Dominican Sister of Hope Bette Ann Jaster, OP is an environmentalist. After co-founding Earthlinks twenty years ago, she has worked to legalize beekeeping in the Village of Ossining, advocated against fracking in Westchester County, and even created space at Mariandale for neighbors to come and garden.
As much as Sister Bette Ann works for the good of Earth, she also sees first-hand the ubiquitous need for food. After working with the poor, she is keenly aware of how much others need fresh fruit and vegetables, especially during the summer when school lunches and breakfasts aren’t available to help feed kids.
Sister Bette Ann recalls from her personal experience that the end of the month is often difficult for families who have a hard time affording groceries “because food stamps don’t stretch that long.”
Helping our neighbors get enough to eat is necessary, and it can be easy to pitch in and make a difference. Below, Sister Bette Ann shares a few ways to get involved before summer ends.
1. Deliver Fresh Produce
Sister gardens at Mariandale, and she’s happy to share the bounty with others. Each week, she brings a large basket of fruits, vegetables, and herbs to Ossining Food Pantry. Because folks from the community make deliveries on certain weekdays, Sister goes on Fridays when the pantry needs the produce most.
Every Friday morning, Sister Bette Ann heads to the garden and cuts the fresh goods immediately before delivering them. The response, she says, has been overwhelming.
“By the end of the day, there are no more fresh vegetables left,” Sister says. “People of all ages come to the pantry, from children to older folks using walkers.”
Although there is always a need for non-perishable foods, healthy, fresh produce is needed, too. So, if you’re wondering what to do with your surplus of tomatoes (or any fresh-grown food) in the coming weeks, consider making a donation to your local food pantry. Even smaller foods like herbs help to make a difference. Although Sister makes large donations of foods like kale, peppers, tomatoes, and greens, she also donates mint, basil, and chives. They’re small, but still helpful.
Not a gardener? No problem. Food pantries are always in need of on-the-ground help, whether it’s signing people in, arranging food, picking up deliveries, or helping to pass out foodstuffs.

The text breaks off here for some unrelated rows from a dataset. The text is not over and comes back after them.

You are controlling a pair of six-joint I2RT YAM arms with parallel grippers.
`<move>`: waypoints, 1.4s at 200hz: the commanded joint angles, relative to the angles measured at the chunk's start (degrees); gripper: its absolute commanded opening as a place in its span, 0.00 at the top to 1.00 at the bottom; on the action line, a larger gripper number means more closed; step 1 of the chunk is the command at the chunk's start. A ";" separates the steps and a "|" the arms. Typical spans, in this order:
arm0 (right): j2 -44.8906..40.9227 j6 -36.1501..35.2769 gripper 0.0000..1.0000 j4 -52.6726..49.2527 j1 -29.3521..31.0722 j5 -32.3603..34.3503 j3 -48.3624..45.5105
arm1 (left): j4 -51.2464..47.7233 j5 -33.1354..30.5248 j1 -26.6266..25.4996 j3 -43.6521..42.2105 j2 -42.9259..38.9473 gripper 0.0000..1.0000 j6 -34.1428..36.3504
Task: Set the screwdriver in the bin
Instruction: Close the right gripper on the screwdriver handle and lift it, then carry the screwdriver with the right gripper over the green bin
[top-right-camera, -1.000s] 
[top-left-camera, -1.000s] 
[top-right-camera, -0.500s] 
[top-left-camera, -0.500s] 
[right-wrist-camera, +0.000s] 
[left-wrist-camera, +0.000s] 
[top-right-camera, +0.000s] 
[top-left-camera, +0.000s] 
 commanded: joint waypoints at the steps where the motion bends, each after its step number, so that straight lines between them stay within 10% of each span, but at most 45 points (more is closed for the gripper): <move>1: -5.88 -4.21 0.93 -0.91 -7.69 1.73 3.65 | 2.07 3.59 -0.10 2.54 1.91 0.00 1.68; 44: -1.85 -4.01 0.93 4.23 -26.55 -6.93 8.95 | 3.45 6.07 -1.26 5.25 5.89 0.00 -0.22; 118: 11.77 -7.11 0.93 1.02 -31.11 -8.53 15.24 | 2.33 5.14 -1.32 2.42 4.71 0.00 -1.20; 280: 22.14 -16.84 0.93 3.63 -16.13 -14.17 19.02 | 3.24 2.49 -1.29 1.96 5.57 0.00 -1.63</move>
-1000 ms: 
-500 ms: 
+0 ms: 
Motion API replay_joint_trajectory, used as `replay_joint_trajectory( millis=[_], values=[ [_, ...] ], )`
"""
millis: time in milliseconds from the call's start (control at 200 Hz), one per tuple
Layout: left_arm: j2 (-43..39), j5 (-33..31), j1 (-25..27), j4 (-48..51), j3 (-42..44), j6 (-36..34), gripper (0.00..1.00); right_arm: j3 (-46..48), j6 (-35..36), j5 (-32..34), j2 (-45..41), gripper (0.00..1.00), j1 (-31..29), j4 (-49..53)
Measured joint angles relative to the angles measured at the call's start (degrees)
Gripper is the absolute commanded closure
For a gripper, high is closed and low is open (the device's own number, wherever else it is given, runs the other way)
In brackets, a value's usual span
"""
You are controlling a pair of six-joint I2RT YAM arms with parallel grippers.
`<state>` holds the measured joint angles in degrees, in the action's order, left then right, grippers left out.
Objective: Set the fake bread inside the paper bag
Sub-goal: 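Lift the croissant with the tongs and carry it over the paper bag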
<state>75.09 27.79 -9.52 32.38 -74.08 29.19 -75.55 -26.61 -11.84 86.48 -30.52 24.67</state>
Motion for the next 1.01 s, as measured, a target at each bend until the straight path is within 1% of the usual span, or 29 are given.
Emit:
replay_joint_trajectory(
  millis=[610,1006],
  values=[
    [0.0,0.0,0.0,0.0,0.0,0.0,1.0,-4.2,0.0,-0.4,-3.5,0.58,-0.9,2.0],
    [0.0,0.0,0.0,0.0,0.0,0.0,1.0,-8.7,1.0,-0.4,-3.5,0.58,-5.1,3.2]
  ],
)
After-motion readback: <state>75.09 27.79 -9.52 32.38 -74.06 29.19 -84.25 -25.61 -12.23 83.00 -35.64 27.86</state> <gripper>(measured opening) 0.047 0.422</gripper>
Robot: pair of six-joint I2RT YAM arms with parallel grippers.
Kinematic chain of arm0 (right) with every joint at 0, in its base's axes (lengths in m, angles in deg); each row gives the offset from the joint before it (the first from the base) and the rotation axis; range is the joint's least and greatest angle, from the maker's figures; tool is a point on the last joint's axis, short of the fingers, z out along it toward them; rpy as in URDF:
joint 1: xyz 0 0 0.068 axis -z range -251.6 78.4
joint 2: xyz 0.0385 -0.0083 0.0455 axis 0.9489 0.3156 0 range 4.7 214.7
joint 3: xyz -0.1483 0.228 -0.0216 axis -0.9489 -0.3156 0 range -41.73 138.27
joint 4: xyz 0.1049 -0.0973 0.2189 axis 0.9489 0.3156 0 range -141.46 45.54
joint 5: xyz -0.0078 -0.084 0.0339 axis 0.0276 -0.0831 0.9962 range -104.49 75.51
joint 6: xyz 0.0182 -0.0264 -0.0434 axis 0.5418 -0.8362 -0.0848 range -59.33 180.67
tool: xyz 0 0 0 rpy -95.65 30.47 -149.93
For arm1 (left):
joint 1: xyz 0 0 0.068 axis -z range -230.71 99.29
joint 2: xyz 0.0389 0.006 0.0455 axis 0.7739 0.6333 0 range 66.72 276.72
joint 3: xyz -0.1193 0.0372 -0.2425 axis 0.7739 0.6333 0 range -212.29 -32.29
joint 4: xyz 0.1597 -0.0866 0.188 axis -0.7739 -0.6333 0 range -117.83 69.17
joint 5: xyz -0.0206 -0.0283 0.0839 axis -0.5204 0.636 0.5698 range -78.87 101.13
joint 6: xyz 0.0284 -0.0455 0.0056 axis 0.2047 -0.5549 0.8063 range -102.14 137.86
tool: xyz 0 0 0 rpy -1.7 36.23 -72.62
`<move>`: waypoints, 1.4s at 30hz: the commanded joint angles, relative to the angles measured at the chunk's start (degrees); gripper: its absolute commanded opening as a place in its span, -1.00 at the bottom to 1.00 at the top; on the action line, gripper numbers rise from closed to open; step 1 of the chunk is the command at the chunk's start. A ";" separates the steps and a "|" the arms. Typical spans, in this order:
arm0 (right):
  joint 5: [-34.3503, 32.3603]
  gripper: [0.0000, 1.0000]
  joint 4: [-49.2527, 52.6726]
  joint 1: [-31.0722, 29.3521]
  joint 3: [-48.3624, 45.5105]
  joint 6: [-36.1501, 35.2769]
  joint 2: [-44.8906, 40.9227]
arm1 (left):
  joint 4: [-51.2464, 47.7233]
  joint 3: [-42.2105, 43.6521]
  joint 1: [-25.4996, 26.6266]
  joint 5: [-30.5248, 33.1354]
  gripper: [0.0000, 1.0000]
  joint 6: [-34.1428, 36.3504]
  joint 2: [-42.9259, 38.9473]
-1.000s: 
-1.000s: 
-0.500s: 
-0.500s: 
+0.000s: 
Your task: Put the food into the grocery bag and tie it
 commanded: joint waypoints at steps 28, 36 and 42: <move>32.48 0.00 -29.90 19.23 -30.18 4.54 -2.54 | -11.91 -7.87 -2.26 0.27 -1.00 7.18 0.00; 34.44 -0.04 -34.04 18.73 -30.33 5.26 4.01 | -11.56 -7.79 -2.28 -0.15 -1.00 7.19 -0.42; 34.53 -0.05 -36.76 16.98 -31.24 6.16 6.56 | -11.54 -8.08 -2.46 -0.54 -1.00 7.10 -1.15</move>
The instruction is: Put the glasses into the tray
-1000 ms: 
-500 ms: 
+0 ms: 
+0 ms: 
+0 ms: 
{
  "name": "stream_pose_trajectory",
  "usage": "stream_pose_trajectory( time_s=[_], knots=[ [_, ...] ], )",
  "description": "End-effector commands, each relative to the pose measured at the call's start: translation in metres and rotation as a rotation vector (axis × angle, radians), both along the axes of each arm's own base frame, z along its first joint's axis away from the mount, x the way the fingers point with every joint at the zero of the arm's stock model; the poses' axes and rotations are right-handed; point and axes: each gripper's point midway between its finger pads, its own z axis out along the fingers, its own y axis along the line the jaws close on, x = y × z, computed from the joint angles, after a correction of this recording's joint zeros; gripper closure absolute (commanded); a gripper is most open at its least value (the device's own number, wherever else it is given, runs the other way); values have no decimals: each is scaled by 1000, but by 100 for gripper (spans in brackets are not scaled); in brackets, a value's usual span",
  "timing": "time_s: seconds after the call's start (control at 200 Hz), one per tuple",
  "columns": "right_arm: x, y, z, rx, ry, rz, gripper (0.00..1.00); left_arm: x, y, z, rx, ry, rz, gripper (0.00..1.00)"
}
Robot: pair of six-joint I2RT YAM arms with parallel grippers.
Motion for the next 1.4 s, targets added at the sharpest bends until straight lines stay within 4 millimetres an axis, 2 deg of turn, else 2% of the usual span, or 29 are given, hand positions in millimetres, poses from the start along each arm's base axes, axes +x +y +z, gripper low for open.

Recently, when Sister Bette Ann arrived at the pantry, it was so understaffed that she stayed and helped out.
“They need volunteers to come and distribute the food and set it up,” Sister says. After meeting new people and helping over eighty people get food that week, it was time well spent.
Donating money or food is valuable, but so is your time. Before school starts up again, consider how you might give some time to a food pantry near you. And don’t go alone: volunteering is even better when it’s a family affair.
3. Ask How Else You Can Help
Volunteering and donating are two obvious and important ways to help. However, Sister Bette Ann points out that many food pantries need help in ways that we often don’t realize.
“Many times, people don’t think of donating things like olive oil, or people don’t want to buy that because it’s expensive,” Sister says. “However, there is a need for it.”
The shopping list doesn’t end there. Depending on your local food pantry’s need, they might accept pre-made meals like those from Trader Joe’s that are healthier than many canned foods.
Moreover, many grocery stores or even restaurants might work with you to donate food in bulk. Ask your food pantry if they might use cases of foods on sale, or even leftover bread. Coordinating such an effort would no doubt be well appreciated.
4. Be an Advocate
You can help food banks across the United States without even leaving your computer. Organizations like Feeding America “identify and advance policy solutions” to help struggling families get the food they need.
Feeding America can help you find a food bank near you (this is only a partial list). They also have instructions on calling Congress to support feeding our neighbors. (Additionally, they have a list of Federal Food Assistance programs for readrers to educate themselves.) Learn more here, and be sure to check out recent hunger news at The Atlantic, Mashable, and The Times.
As Sister Bette Ann points out, we’ll never know the backstory of many people who visit food pantries, and we’ll never need to. “There are so many details that it’s better not to judge,” she advises. “We don’t know everything about everybody.”
Even without knowing why people in our communities are hungry, we can help. This summer, why not take advantage of the good weather and extra time? With a little effort, we can all pitch in to make our communities a little less hungry.